Strip Joint Cont.

 We seemed to spend more time outside those bars than we did inside in their comfortably dim, warm glow. But my bar bills were a fraction of what they could have been and I have never had such forearm and hand strength since.

 

With spring, it was time for him to leave ski patrol for a climbing ranger job out west. His last wish before he left was to experience one of the local small-town strip joints that slipped in before tighter zoning restrictions were passed in the 1970's. These places were icons, throwbacks to the boom days of iron mining and union solidarity where working men could be themselves. Rationalizing, they were more a tradition than a porn-shop. As Scooter claimed to have never been in such an establishment, this, he thought, would be a good place for his first. I knew better, but agreed with a couple of ski friends to grant his wish and accompany him.

 

 

The sign on the front said, "Entertainment Nightly, 5:30 to close." We showed up at five. Inside, an elderly couple sipped fifty-cent Grain Belt taps. A younger gold-chained man played pool with what appeared to be his girlfriend. A handful of dull-eyed men, ages twenty-one to seventy, sat widely spaced, fumbling with their drinks along a dimly lit runway at the back of the deep, narrow room. We sat at the bar, a comfortable distance away from the stage, and ordered.

"What time does it start?" Scooter impatiently asked the greasy-haired teenage bartender, in apparent disbelief with the claims made by the sign on front.

"Not for a half-hour," he said.

We sipped, the warm spring sunlight streaming in through a small window high on the front wall. Scooter finished his drink and stood.

"I'm going outside," he announced and slipped out the door.

I finished my beer, put on my light pile vest, and stepped outside. There he was, eyes focused on a point high on the building. From just above the neon sign, about eight feet up, to just short of the top of the facade about twelve feet above that were two parallel vertical rows of ornamental work, every other brick sunken in and then the next extended out past the wall.

"How can we get to the bottom of those?" Scooter asked.

He thought, stared, and went inside to check on the progress of the entertainment. Nothing so far. It was almost six.

The other two in our party joined us as we contemplated cheating--using the plywood and neon signs. We played around the base with the thin holds provided between brick and mortar and found, at best, some good fingernails.

Scooter went in a second time to check on the status of the evening's entertainment. "Someone just left to get her at the bus depot," he reported as he stepped back out.

I am still very sure there is a terribly disturbing story behind that statement, that idea of some young woman getting off a bus, alone, on northern Minnesota's thawing tundra and driving to some beer and pool joint to get naked for money. My mind created an image as tragic as I would ever want to know. I did not want to be a part of it. I did not want to go back in.

I looked up at the face of the building again with Scooter, this time with more effort and interest.
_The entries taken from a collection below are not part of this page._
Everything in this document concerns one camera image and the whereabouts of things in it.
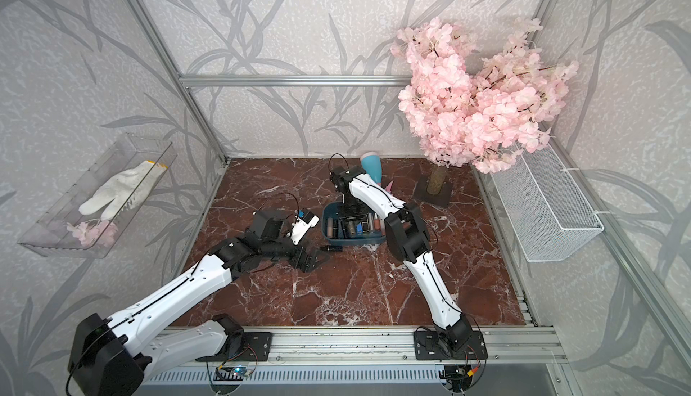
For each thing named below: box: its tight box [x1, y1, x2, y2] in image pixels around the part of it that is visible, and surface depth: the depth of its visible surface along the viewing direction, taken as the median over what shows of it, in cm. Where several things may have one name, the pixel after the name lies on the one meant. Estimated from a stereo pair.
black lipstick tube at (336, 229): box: [332, 218, 340, 240], surface depth 98 cm
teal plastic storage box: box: [321, 200, 386, 245], surface depth 98 cm
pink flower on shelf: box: [66, 219, 119, 247], surface depth 60 cm
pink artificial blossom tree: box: [390, 17, 580, 208], surface depth 66 cm
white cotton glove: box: [79, 160, 169, 221], surface depth 69 cm
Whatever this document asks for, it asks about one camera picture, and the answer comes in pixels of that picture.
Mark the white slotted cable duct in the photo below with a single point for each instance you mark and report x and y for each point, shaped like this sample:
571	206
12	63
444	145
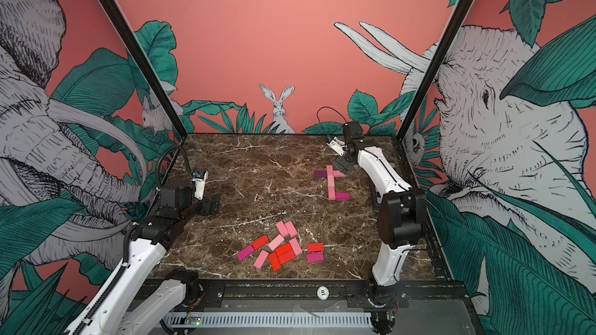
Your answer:
272	319

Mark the black left frame post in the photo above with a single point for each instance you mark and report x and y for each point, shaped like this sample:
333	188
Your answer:
140	58

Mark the black frame post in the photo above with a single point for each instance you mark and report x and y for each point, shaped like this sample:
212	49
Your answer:
455	22
140	58

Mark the red block bottom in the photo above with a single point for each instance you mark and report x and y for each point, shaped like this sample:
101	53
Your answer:
274	262

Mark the red block large center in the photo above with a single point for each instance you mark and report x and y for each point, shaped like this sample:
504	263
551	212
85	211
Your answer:
285	253

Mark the magenta block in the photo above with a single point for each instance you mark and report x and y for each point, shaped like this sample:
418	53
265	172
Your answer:
315	257
246	252
342	196

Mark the black front rail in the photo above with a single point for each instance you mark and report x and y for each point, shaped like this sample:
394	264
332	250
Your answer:
356	293

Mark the pink block horizontal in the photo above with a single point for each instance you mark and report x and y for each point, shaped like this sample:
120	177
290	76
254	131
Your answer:
331	193

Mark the pink block pair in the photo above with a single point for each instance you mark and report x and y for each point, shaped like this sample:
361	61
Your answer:
291	229
283	231

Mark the red block upper left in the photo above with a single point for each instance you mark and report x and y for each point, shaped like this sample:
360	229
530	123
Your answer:
261	242

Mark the black white checkerboard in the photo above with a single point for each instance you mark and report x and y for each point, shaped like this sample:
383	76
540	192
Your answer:
376	198

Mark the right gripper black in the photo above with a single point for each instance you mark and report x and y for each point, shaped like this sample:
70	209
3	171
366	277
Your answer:
342	164

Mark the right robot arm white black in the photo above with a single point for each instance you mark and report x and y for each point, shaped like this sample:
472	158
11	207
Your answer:
402	217

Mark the pink block beside red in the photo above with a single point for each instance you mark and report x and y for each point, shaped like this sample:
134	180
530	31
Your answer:
295	245

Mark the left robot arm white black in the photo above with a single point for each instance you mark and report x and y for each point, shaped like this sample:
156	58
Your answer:
144	247

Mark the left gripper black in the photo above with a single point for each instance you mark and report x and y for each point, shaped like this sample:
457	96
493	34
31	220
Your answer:
207	205

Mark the black right frame post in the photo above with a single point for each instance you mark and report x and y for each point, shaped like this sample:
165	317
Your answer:
455	22

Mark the red block right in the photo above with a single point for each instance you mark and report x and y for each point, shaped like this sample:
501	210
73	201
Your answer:
315	247
I could see that the mortar was worn and chipped across most of the front, making for a series of finger and smear holds that might be put together by reaching wide and high.

"You can do that," I offered.

And he did.

I never knew whether he simply forgot in the excitement of the climb or just lost interest after the "being picked up at the bus depot" statement, but we did not go back in the strip club that night.

It has been over eight years since I have seen Scooter. I have just missed him, I have been told, by just hours or days at my home in northeast Minnesota, at the ranger station in Guadeloupe National Park, Texas, and in a climbing store in Jackson, Wyoming.

I stopped getting calls from people who still had some of his stuff in their basements about three years ago.